====== Dataset section ======

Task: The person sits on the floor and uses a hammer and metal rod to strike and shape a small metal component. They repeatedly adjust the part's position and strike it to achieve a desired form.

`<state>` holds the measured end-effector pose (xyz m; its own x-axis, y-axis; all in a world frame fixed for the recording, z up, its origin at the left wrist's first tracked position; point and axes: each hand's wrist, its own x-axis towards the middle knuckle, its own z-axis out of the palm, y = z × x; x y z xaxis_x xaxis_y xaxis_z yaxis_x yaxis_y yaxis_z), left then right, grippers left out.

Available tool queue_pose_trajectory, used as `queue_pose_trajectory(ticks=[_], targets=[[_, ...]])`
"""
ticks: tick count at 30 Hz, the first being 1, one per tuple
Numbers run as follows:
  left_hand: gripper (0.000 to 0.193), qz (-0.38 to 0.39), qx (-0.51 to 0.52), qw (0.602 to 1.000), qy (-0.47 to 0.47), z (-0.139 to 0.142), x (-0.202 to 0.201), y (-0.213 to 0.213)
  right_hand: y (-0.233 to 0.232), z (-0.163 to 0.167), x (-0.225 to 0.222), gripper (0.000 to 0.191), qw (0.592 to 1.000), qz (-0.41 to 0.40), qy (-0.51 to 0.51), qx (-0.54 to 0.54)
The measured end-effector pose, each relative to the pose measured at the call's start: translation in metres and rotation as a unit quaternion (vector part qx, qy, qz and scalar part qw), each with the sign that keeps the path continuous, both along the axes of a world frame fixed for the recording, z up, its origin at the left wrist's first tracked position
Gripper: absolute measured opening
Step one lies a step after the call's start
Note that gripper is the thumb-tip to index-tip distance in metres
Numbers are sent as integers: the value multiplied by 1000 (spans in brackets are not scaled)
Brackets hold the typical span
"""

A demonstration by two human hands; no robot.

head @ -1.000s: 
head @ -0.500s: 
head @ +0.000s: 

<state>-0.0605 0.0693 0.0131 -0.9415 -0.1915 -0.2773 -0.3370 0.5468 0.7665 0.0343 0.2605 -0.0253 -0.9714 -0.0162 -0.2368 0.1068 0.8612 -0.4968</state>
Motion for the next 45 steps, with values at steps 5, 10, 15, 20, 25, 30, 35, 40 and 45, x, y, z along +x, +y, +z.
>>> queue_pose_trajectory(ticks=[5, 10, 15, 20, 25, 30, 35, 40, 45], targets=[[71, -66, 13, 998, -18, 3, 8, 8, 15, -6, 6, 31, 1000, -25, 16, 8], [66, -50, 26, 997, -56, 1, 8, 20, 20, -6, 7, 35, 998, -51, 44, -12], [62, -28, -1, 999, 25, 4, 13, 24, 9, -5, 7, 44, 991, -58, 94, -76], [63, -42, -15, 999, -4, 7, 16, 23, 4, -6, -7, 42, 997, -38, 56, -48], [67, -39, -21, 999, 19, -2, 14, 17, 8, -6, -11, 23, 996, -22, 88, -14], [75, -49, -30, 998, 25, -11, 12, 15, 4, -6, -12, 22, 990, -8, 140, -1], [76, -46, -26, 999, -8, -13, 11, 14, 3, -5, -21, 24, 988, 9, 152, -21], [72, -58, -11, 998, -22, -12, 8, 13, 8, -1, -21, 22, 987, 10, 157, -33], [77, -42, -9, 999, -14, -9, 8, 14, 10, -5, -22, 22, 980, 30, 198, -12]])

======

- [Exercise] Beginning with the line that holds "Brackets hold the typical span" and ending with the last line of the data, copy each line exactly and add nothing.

- [Task output]
Brackets hold the typical span
"""

A demonstration by two human hands; no robot.

head @ -1.000s: 
head @ -0.500s: 
head @ +0.000s: 

<state>-0.0605 0.0693 0.0131 -0.9415 -0.1915 -0.2773 -0.3370 0.5468 0.7665 0.0343 0.2605 -0.0253 -0.9714 -0.0162 -0.2368 0.1068 0.8612 -0.4968</state>
Motion for the next 45 steps, with values at steps 5, 10, 15, 20, 25, 30, 35, 40 and 45, x, y, z along +x, +y, +z.
>>> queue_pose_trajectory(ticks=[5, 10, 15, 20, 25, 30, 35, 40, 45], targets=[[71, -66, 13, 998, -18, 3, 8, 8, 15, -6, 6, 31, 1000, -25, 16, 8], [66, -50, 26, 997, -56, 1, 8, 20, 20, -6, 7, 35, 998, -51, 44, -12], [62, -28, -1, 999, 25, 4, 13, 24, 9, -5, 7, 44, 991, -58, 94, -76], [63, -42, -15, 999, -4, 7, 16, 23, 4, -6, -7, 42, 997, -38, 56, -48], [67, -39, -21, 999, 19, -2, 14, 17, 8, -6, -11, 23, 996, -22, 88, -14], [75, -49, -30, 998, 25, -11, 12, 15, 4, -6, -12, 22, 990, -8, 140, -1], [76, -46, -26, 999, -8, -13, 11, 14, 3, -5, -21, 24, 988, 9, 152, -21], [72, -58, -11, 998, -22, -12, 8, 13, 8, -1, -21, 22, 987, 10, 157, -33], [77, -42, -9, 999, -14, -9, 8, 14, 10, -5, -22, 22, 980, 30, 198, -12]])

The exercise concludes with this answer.